The program hit my brain. A few seconds later, my brain exploded. Okay, they didn't actually explode. They did boil a little, though. I clutched my head, gritting my teeth as a bunch of pressure pressed against my head and a throbbing ouchache hit my entire of my all of me. I trembled and felt, faintly, Kira shaking me, crying out. "Brash! Brash!" but then I blinked away tears and saw Kira and G282 leaning over me, looking nervous.

"Ow..." I groaned. "Wait...wait!"

I saw a glittering HUD. It showed a diagnostic as my braincase started to get used to being unlocked. Then, slowly, a series of dots started to line up. Green text blooped across the screen.

  • Flight Systems: ONLINE

  • Regeneration: ONLINE

  • Mega-Strength [5]: ONLINE

  • Mega-Dexterity [5]: ONLINE

  • Shapeshifting [5]: ONLINE

  • ISP: 1190/1190

  • PPE: 2590/2590

  • Spell Slots: 0/52 Memorized

I thrust my arms up and over my head. "Yessssssssssss!"
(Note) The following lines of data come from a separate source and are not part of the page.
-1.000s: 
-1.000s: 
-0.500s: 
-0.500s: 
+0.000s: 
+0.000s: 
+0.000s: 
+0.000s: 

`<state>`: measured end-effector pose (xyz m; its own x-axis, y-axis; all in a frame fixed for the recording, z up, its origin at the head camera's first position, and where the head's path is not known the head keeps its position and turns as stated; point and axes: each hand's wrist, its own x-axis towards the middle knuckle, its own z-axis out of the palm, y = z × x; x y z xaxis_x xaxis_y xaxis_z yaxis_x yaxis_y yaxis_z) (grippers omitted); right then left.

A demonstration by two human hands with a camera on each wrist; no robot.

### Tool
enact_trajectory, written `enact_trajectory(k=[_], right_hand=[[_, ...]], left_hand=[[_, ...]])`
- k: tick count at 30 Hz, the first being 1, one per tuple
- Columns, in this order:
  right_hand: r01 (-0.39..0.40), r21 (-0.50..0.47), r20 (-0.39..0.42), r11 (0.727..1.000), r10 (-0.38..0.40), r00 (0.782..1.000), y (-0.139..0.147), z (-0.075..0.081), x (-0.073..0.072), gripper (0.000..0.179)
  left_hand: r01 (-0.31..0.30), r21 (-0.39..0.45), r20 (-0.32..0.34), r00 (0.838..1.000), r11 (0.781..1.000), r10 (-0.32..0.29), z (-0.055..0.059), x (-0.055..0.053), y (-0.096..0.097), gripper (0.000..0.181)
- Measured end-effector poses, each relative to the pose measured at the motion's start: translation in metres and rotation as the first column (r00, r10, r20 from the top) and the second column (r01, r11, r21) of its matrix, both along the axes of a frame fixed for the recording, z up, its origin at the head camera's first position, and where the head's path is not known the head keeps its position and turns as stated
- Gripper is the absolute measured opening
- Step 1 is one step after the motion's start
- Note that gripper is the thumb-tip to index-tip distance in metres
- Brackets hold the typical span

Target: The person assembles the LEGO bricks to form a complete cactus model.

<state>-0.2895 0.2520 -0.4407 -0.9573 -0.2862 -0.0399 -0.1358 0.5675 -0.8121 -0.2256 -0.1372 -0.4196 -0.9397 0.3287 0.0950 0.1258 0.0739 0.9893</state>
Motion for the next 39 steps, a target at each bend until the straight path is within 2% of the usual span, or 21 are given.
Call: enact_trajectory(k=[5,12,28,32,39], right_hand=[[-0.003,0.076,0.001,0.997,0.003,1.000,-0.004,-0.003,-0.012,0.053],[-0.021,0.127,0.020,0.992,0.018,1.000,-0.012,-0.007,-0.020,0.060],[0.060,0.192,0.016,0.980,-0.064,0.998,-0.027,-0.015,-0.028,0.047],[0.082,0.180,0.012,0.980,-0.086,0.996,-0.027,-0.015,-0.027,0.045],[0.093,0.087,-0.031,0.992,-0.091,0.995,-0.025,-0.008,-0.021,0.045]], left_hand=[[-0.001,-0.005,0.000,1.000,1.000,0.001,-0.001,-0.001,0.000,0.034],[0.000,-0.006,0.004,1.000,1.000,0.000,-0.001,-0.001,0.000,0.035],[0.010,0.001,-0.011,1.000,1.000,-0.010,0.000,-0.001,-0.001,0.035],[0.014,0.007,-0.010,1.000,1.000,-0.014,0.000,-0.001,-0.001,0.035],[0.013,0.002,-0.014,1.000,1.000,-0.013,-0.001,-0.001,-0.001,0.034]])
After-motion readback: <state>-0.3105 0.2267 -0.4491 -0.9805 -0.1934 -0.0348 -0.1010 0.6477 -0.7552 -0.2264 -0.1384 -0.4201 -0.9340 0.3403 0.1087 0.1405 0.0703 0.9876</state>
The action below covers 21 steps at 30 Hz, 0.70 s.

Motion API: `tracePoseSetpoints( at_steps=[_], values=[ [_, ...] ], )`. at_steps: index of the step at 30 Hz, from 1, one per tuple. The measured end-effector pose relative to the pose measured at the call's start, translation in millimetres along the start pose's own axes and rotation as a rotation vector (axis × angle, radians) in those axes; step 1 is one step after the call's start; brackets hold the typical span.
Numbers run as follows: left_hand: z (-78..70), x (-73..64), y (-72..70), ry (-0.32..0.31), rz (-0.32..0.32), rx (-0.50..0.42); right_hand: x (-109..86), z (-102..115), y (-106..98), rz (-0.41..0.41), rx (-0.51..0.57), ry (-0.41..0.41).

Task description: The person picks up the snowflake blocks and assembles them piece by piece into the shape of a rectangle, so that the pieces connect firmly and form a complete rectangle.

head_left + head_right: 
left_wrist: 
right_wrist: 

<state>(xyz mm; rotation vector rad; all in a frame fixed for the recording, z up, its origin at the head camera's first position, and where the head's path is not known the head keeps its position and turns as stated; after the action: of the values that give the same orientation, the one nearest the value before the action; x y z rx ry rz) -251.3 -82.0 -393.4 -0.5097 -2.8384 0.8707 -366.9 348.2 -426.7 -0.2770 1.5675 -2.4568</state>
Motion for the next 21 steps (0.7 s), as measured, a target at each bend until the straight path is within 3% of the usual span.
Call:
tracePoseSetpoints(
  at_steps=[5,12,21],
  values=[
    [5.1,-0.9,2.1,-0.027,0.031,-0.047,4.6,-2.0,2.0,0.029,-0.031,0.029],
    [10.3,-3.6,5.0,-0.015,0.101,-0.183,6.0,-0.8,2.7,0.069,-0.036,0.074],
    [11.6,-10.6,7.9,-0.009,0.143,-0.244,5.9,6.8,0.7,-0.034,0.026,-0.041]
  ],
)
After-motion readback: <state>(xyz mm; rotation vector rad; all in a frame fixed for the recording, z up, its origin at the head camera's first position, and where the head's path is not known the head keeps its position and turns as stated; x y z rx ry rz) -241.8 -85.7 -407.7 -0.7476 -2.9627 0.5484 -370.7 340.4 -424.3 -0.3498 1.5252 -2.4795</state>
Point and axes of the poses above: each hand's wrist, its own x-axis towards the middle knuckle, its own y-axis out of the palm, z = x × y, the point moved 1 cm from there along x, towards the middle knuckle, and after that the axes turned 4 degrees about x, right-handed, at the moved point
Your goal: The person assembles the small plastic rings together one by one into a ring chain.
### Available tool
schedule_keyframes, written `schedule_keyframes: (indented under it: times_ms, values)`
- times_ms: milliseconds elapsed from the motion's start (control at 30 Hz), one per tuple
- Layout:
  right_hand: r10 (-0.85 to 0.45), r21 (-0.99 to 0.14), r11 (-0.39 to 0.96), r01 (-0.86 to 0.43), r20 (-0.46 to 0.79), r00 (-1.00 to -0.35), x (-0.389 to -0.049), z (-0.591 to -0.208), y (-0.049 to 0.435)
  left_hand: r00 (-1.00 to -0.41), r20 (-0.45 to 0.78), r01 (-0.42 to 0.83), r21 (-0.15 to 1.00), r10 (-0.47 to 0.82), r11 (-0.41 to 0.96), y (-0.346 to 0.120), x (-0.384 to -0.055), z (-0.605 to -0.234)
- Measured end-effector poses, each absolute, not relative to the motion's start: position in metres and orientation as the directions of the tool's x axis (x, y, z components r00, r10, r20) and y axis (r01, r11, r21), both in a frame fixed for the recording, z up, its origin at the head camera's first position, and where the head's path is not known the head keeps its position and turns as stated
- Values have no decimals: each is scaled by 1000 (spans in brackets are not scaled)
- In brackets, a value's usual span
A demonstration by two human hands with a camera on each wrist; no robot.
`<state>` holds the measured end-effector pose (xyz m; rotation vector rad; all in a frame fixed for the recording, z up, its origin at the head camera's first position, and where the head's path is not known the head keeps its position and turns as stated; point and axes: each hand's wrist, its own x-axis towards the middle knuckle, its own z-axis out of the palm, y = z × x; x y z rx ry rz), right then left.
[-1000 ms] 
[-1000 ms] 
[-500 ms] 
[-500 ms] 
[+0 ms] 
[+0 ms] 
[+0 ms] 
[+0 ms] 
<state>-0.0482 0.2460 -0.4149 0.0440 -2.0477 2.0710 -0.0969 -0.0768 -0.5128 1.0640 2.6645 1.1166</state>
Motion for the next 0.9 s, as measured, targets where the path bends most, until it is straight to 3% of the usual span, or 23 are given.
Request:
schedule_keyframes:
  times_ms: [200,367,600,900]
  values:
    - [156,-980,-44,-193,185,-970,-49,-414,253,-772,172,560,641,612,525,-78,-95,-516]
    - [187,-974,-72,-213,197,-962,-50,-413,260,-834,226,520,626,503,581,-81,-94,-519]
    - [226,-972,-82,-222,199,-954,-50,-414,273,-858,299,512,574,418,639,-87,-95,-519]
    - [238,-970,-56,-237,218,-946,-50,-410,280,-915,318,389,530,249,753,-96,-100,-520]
"G282!" Kira exclaimed. "Go, go, uh, get a bunch of metals and radioactive material! Brash can eat it and get his weaponry back!" She nodded and G282 nodded, then stood and ran off. As she ran off, I cricked my neck, cracked my knuckles, then smirked. I could feel my every cell tingling and buzzing with eagerness. I could do anything I wanted. I felt an almost paralyzing grip of choice. Like, have you ever been at a full fridge and been thinking about how could make a sammitch or some turkey leftovers or maybe throw together some mac and cheese and then before you know it, it's five in the morning and you've fallen to your knees before the fridge, screaming: WHAT DO I EAT!? It's like that, but for shapeshifting. So, I decided to fob off the choice!